- Emanante: 3
- Regione: Lazio
- Fonte: B.U.R.
- Numero fonte: 44
- Data fonte: 04/11/1995
Abstract:
si intende contribuire alla occupazione definitiva del personale assunto a tempo determinato nelle amministrazioni locali ai sensi del decreto-legge 20 maggio 1993, n. 148, convertito nella legge 19 luglio 1993, n. 236, mediante contributi regionali alle spese sostenute dalle amministraziono locali per la trasformazione dei rapporti di lavoro.
Art. 1 – Finalita’
1 .
La Regione con la presente legge intende contribuire alla occupazione definitiva del personale assunto a tempo determinato nelle amministrazioni locali ai sensi del decreto-legge 20 maggio 1993, n. 148, convertito nella legge 19 luglio 1993, n. 236 e successive modificazioni.
Art. 2 – Destinatari
1 .
Possono beneficiare delle agevolazioni previste dall’articolo 3 i comuni, le province, le Comunita’ Montane, i consorzi tra enti locali e AA.S.T. Che, trovandosi nelle condizioni previste dall’art. 4-bis del decreto-legge n. 148 del 1993, convertito nella legge n. 236 del 1993, abbiano assunto definitivamente il suddetto personale per la copertura dei posti vacanti in organico o abbiano trasformato il rapporto di lavoro da tempo determinato a tempo indeterminato ai sensi, rispettivamente, dei commi 2 e 6 dello stesso articolo.
2 .
Sono considerate prioritarie le richieste di finanziamento avanzate per la trasformazione a tempo indeterminato del rapporto di lavoro del personale assunto ai sensi della Legge regionale 21 novembre 1988, n. 78.
Art. 3 – Contributi
1 .
La Regione contribuisce, per la durata di tre anni a decorrere dal 1 dicembre 1994 e fino alla misura massima del 50 per cento per il primo anno, 40 per cento per il secondo e 30 per cento per il terzo, alle spese sostenute dalle amministrazioni locali per la trasformazione dei rapporti di lavoro di cui all’art. 2.
2 .
Il contributo regionale, riferito alla sola spesa relativa alla retribuzione base, all’indennita’ integrativa speciale e ad oneri sociali, e’ annuale e non puo’ essere superiore a lire 250 milioni annue per ogni amministrazione richiedente.
3 .
Il contributo viene interamente revocato qualora l’ente interrompe il rapporto di lavoro a tempo indeterminato regolato dal comma 6 dell’art. 4-bis legge n. 236 del 1993.
Art. 4 – Procedure
1 .
Le richieste intese ad ottenere i contributi previsti dall’art. 3 devono pervenire alla Giunta regionale – Assessorato problemi del lavoro – corredate della deliberazione esecutiva di trasformazione del rapporto di lavoro dalla quale risulti l’onere finanziario annuale analiticamente specificato e riferito a ciascuna unita’ lavorativa assunta definitivamente.
2 .
I contributi sono concessi con deliberazione della Giunta regionale e sono erogati nella misura del 50 per cento del contributo concesso all’atto dell’esecutivita’ della deliberazione regionale e per l’ulteriore 50 per cento a presentazione di apposito rendiconto.

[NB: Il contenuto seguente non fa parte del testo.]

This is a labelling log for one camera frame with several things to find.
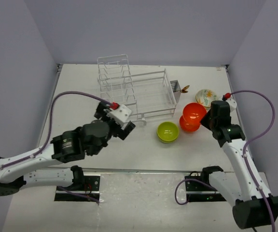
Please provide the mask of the red bowl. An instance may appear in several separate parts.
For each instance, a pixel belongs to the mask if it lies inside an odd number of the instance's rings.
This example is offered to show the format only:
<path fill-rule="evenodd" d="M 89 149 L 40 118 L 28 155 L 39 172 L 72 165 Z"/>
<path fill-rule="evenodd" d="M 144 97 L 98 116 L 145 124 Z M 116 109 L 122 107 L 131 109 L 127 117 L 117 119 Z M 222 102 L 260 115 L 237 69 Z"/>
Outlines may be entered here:
<path fill-rule="evenodd" d="M 201 119 L 207 113 L 204 106 L 199 103 L 193 102 L 187 104 L 182 111 L 182 118 L 190 125 L 200 125 Z"/>

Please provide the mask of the orange bowl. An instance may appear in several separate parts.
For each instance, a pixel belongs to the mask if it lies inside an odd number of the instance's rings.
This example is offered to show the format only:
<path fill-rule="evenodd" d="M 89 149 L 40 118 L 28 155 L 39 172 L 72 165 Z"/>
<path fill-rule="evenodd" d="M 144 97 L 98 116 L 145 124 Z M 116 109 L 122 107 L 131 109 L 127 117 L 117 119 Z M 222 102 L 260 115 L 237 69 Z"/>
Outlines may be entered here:
<path fill-rule="evenodd" d="M 200 124 L 192 125 L 189 124 L 182 116 L 179 119 L 179 125 L 184 132 L 195 132 L 199 129 Z"/>

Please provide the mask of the floral leaf pattern bowl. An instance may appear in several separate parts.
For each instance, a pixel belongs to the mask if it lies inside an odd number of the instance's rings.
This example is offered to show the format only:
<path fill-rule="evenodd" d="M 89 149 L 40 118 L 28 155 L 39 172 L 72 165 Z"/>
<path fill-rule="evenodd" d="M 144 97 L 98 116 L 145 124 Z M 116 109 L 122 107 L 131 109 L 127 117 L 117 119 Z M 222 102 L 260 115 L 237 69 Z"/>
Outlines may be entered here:
<path fill-rule="evenodd" d="M 198 104 L 204 106 L 205 108 L 210 108 L 211 103 L 213 101 L 217 101 L 219 97 L 210 89 L 201 89 L 196 93 L 195 99 Z"/>

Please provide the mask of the lime green bowl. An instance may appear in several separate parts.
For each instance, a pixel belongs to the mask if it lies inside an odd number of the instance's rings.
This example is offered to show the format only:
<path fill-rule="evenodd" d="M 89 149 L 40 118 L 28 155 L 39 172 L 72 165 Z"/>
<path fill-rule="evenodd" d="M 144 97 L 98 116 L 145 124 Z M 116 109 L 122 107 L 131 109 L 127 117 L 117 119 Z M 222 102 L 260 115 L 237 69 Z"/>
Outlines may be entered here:
<path fill-rule="evenodd" d="M 173 135 L 173 136 L 158 135 L 157 137 L 162 143 L 169 144 L 175 142 L 179 136 L 178 135 Z"/>
<path fill-rule="evenodd" d="M 173 122 L 163 122 L 161 123 L 156 131 L 157 135 L 178 135 L 179 136 L 179 128 Z"/>

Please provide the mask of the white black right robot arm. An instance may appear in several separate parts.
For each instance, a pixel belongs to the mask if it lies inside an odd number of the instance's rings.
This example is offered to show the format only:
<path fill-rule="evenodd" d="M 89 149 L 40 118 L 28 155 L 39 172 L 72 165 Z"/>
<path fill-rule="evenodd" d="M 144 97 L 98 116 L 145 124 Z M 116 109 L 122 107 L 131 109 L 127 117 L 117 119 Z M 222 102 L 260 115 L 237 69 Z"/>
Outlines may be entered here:
<path fill-rule="evenodd" d="M 231 123 L 231 109 L 226 101 L 213 101 L 200 123 L 212 132 L 220 148 L 227 155 L 236 181 L 227 178 L 219 166 L 202 169 L 200 185 L 203 189 L 216 189 L 231 205 L 233 218 L 240 229 L 270 225 L 276 230 L 278 196 L 274 196 L 264 183 L 247 151 L 242 128 Z"/>

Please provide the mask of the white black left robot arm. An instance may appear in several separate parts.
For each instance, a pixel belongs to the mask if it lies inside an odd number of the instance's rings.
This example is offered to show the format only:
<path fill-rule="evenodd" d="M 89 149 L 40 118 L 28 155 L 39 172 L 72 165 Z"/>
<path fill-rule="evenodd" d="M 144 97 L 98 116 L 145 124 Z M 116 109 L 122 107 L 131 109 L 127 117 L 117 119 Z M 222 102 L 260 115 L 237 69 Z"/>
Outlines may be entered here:
<path fill-rule="evenodd" d="M 81 189 L 85 184 L 81 167 L 75 165 L 60 171 L 48 167 L 97 155 L 112 137 L 124 140 L 135 128 L 128 120 L 131 114 L 125 105 L 107 106 L 100 102 L 91 123 L 54 137 L 49 145 L 11 158 L 0 157 L 0 196 L 38 186 Z"/>

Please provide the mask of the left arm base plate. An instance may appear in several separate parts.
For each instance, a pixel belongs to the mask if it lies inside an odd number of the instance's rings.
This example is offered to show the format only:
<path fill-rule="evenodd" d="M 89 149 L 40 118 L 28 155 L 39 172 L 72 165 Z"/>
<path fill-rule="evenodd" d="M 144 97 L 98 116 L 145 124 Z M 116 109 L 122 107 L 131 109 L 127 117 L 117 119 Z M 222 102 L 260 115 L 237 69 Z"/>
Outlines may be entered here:
<path fill-rule="evenodd" d="M 100 175 L 85 174 L 83 183 L 74 188 L 67 188 L 68 191 L 74 193 L 69 194 L 60 188 L 56 188 L 54 197 L 55 202 L 94 202 L 93 199 L 100 199 Z"/>

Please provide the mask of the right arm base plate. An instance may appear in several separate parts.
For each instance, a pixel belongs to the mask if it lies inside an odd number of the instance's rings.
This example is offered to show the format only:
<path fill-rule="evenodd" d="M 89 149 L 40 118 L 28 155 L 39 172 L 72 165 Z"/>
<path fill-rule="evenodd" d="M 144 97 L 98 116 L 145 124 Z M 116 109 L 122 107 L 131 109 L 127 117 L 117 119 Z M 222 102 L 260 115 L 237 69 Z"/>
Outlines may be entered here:
<path fill-rule="evenodd" d="M 187 202 L 225 202 L 225 198 L 214 189 L 195 181 L 186 181 Z"/>

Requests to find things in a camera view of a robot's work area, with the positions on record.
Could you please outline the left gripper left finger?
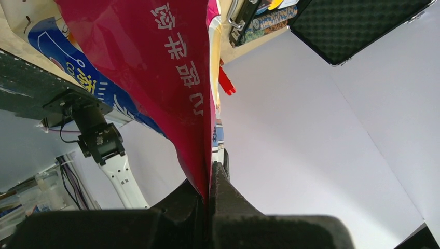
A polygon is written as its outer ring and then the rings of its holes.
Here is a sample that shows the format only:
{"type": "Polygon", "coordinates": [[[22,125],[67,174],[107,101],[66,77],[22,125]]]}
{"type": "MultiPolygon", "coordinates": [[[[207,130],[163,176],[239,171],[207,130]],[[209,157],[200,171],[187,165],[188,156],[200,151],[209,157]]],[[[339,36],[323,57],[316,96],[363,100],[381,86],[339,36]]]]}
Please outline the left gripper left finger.
{"type": "Polygon", "coordinates": [[[149,209],[31,215],[7,248],[206,248],[201,196],[185,180],[149,209]]]}

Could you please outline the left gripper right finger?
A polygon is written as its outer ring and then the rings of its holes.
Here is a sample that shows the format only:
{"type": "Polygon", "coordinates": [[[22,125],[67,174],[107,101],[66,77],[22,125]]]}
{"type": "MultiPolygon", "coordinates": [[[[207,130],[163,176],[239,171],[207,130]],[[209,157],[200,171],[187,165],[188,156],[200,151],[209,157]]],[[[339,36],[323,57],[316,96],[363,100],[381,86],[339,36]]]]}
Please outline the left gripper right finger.
{"type": "Polygon", "coordinates": [[[328,215],[265,215],[230,182],[229,154],[212,166],[209,248],[354,248],[346,226],[328,215]]]}

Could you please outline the pet food bag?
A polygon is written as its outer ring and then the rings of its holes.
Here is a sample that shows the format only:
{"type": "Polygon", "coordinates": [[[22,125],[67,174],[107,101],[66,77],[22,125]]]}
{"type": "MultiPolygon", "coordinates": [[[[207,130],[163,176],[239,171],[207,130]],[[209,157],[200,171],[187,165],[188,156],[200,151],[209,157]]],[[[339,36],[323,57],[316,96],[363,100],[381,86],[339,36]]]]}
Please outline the pet food bag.
{"type": "Polygon", "coordinates": [[[94,97],[169,139],[208,199],[222,136],[219,1],[1,1],[1,10],[94,97]]]}

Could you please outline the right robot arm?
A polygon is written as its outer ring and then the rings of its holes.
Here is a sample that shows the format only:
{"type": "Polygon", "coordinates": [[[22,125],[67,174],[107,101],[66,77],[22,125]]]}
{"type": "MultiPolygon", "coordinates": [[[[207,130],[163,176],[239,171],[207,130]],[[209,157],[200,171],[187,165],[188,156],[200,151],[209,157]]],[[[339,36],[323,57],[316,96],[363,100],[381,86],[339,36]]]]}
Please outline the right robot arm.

Art. 5 – Norma finanziaria
1 .
L’onere derivante dall’applicazione della presente legge e’ valutato in lire 190 milioni per il 1994, 2 miliardi per il 1995, 1 miliardo e 800 milioni per il 1996, 1 miliardo e 550 milioni per il 1997.
2 .
Nel bilancio esercizio 1994 e’ istitutito il capitolo n. 13105 denominato .contributo agli enti locali per la copertura di posti vacanti in applicazione dell’art. 4-bis della legge n. 236 del 1993 con lo stanziamento di lire 190 milioni..
3 .
All’onere di cui sopra si fa fronte mediante riduzione di pari importo del capitolo n. 16310 (fondo di riserva) del bilancio di previsione anno finanziario 1994.
4 .
Per i tre anni successivi l’onere relativo trova copertura nella proiezione finanziaria del medesimo capitolo 16310. La presente Legge regionale sara’ pubblicata sul Bollettino Ufficiale della Regione. E’ fatto obbligo a chiunque spetti di osservarla e di farla osservare come legge della Regione Lazio.